The whole answer is the data below, retyped exactly.

#### Input

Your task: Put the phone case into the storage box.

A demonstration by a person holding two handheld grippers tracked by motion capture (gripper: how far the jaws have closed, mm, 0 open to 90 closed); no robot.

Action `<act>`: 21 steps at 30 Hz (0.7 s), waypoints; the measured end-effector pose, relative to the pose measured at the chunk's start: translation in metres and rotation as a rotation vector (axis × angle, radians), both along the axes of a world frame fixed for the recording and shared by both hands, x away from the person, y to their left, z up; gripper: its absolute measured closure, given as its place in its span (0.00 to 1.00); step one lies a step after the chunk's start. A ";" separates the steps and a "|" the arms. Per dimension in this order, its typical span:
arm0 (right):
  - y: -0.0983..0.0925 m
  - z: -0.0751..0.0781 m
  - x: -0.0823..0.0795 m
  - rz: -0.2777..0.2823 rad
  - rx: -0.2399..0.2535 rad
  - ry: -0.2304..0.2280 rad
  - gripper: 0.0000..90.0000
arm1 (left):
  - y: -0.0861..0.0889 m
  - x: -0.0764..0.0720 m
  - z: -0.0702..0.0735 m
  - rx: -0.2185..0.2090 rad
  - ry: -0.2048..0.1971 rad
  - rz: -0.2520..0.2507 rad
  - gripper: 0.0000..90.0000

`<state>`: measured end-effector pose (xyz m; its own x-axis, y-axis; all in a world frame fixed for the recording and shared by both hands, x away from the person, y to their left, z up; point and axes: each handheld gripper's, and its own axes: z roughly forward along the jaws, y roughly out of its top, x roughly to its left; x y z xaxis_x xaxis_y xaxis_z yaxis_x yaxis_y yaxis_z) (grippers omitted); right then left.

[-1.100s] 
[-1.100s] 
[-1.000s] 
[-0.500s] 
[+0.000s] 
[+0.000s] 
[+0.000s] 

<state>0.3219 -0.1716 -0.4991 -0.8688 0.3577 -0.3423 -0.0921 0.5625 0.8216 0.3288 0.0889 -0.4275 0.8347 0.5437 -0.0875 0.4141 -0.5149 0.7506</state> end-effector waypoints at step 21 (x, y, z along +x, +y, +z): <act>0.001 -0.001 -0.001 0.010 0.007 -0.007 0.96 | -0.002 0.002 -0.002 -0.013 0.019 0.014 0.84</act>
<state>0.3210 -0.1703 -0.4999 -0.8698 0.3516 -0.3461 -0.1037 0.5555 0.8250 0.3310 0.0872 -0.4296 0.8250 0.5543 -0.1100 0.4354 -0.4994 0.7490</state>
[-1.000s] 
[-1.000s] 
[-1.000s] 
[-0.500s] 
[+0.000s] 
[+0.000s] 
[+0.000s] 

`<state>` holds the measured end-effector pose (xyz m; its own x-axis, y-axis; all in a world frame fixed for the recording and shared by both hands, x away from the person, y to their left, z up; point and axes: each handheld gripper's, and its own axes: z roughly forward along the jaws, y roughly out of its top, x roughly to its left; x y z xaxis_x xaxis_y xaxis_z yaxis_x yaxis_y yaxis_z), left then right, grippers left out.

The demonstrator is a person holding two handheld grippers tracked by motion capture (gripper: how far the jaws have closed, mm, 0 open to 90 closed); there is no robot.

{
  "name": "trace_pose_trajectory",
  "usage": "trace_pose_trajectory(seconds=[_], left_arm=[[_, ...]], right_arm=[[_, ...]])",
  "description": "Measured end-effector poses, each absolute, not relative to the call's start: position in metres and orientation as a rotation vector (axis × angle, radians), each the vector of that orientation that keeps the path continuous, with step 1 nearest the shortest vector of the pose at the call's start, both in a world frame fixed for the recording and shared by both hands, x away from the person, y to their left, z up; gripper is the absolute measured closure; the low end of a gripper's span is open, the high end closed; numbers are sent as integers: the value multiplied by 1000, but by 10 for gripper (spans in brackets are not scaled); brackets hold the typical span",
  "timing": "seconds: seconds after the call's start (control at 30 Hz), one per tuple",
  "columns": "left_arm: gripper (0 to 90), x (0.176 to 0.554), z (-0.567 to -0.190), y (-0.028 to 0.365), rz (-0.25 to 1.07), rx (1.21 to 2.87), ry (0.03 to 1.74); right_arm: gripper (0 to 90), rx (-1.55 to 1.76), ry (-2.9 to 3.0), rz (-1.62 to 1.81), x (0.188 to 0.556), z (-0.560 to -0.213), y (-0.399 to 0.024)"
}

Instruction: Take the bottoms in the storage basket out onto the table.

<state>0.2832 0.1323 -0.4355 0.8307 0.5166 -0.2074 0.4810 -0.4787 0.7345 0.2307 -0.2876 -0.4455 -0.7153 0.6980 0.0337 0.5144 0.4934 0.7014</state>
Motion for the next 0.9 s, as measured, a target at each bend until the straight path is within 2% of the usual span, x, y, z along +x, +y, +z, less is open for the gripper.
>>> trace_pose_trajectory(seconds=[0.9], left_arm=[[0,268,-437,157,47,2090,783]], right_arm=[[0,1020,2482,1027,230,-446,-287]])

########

Expected answer:
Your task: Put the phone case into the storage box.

A demonstration by a person holding two handheld grippers tracked by motion capture (gripper: how far the jaws have closed, mm, 0 open to 90 closed); no robot.

Action `<act>`: 21 steps at 30 Hz (0.7 s), waypoints; the measured end-effector pose, relative to the pose measured at the chunk's start: translation in metres and rotation as a rotation vector (axis × angle, radians), both along the axes of a world frame fixed for the recording and shared by both hands, x away from the person, y to their left, z up; gripper: its absolute measured closure, given as its place in its span (0.00 to 1.00); step one lies a step after the chunk's start. A ";" separates the steps and a "|" the arms. Per dimension in this order, its typical span:
arm0 (right):
  - y: -0.0983..0.0925 m
  - z: -0.0751..0.0781 m
  - x: -0.0823..0.0795 m
  - rz: -0.2777..0.2823 rad
  - rx: -0.2399..0.2535 rad
  - ry: -0.2304..0.2280 rad
  - gripper: 0.0000..90.0000
arm1 (left):
  - y: -0.0861..0.0889 m
  - x: -0.0764..0.0720 m
  - z: -0.0702..0.0735 m
  - rx: -0.2185..0.2090 rad
  - ry: -0.2048..0.1971 rad
  - rz: -0.2520..0.2507 rad
  - gripper: 0.0000..90.0000

`<state>`: measured end-effector pose (xyz m; its own x-axis, y-axis; all in a world frame fixed for the recording and shared by both hands, x away from the person, y to their left, z up; point and axes: each handheld gripper's, and its own axes: z roughly forward along the jaws, y roughly out of its top, x roughly to its left; x y z xaxis_x xaxis_y xaxis_z yaxis_x yaxis_y yaxis_z) (grippers omitted); right then left.

[-1.100s] 
[-1.100s] 
[-1.000s] 
[-0.500s] 
[+0.000s] 
[+0.000s] 
[+0.000s] 

<state>0.3219 -0.1716 -0.4991 -0.8688 0.3577 -0.3423 -0.0921 0.5625 0.8216 0.3288 0.0889 -0.4275 0.8347 0.5437 -0.0875 0.4141 -0.5149 0.7506</state> end-effector waypoints at step 21 (x, y, z along +x, +y, +z): <act>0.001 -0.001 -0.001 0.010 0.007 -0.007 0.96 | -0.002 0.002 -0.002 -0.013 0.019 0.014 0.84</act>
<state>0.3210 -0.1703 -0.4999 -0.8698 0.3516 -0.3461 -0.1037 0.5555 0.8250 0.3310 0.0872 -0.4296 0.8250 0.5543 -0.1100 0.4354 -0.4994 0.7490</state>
[-1.000s] 
[-1.000s] 
[-1.000s] 
[-0.500s] 
[+0.000s] 
[+0.000s] 
[+0.000s] 

`<state>` holds the measured end-effector pose (xyz m; its own x-axis, y-axis; all in a world frame fixed for the recording and shared by both hands, x away from the person, y to their left, z up; point and axes: each handheld gripper's, and its own axes: z roughly forward along the jaws, y roughly out of its top, x roughly to its left; x y z xaxis_x xaxis_y xaxis_z yaxis_x yaxis_y yaxis_z), left then right, grippers left out.

The demonstrator is a person holding two handheld grippers tracked by motion capture (gripper: how far the jaws have closed, mm, 0 open to 90 closed); there is no robot.

{
  "name": "trace_pose_trajectory",
  "usage": "trace_pose_trajectory(seconds=[_], left_arm=[[_, ...]], right_arm=[[_, ...]])",
  "description": "Measured end-effector poses, each absolute, not relative to the call's start: position in metres and orientation as a rotation vector (axis × angle, radians), each the vector of that orientation that keeps the path continuous, with step 1 nearest the shortest vector of the pose at the call's start, both in a world frame fixed for the recording and shared by both hands, x away from the person, y to their left, z up; gripper is the absolute measured closure; the low end of a gripper's span is open, the high end closed; numbers are sent as integers: the value multiplied by 1000, but by 10 for gripper (spans in brackets are not scaled); brackets hold the typical span",
  "timing": "seconds: seconds after the call's start (control at 30 Hz), one per tuple",
  "columns": "left_arm: gripper (0 to 90), x (0.176 to 0.554), z (-0.567 to -0.190), y (-0.028 to 0.365), rz (-0.25 to 1.07), rx (1.21 to 2.87), ry (0.03 to 1.74); right_arm: gripper (0 to 90), rx (-1.55 to 1.76), ry (-2.9 to 3.0), rz (-1.62 to 1.81), x (0.188 to 0.556), z (-0.560 to -0.213), y (-0.399 to 0.024)"
}

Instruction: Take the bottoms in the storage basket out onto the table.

<state>0.2832 0.1323 -0.4355 0.8307 0.5166 -0.2074 0.4810 -0.4787 0.7345 0.2307 -0.2876 -0.4455 -0.7153 0.6980 0.0337 0.5144 0.4934 0.7014</state>
Motion for the next 0.9 s, as measured, a target at each bend until the straight path is within 2% of the usual span, x, y, z along +x, +y, +z, less is open for the gripper.
>>> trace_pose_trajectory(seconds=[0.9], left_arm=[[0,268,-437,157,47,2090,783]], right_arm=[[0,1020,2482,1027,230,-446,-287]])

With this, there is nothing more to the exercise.